● **Work instruction**: After locating "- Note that" in the listing below, copy that line and each one after it exactly, ending with the line that has "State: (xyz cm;".

::: Data extract

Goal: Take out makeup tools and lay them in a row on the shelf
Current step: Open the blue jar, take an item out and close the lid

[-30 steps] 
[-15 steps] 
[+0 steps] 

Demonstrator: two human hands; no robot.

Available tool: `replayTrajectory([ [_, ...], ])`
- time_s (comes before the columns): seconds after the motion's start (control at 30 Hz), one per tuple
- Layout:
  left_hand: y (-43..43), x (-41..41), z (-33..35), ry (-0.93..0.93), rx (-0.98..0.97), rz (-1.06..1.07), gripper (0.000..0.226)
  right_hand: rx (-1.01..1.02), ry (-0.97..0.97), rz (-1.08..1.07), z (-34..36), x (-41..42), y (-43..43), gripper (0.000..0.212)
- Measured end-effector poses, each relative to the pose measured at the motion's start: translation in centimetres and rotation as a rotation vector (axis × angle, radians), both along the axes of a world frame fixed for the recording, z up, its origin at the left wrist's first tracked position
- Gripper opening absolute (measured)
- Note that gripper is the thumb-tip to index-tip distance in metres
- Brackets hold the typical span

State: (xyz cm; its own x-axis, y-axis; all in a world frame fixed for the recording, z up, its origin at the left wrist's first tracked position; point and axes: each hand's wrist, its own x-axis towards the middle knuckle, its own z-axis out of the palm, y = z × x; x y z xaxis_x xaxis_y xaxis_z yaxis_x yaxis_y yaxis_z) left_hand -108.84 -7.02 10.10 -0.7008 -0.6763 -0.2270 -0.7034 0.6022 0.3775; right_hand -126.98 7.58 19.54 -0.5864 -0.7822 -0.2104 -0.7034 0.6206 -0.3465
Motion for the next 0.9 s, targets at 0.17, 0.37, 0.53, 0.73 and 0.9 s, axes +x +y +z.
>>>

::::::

● **Solution to this exercise**:
- Note that gripper is the thumb-tip to index-tip distance in metres
- Brackets hold the typical span

State: (xyz cm; its own x-axis, y-axis; all in a world frame fixed for the recording, z up, its origin at the left wrist's first tracked position; point and axes: each hand's wrist, its own x-axis towards the middle knuckle, its own z-axis out of the palm, y = z × x; x y z xaxis_x xaxis_y xaxis_z yaxis_x yaxis_y yaxis_z) left_hand -108.84 -7.02 10.10 -0.7008 -0.6763 -0.2270 -0.7034 0.6022 0.3775; right_hand -126.98 7.58 19.54 -0.5864 -0.7822 -0.2104 -0.7034 0.6206 -0.3465

No further output remains.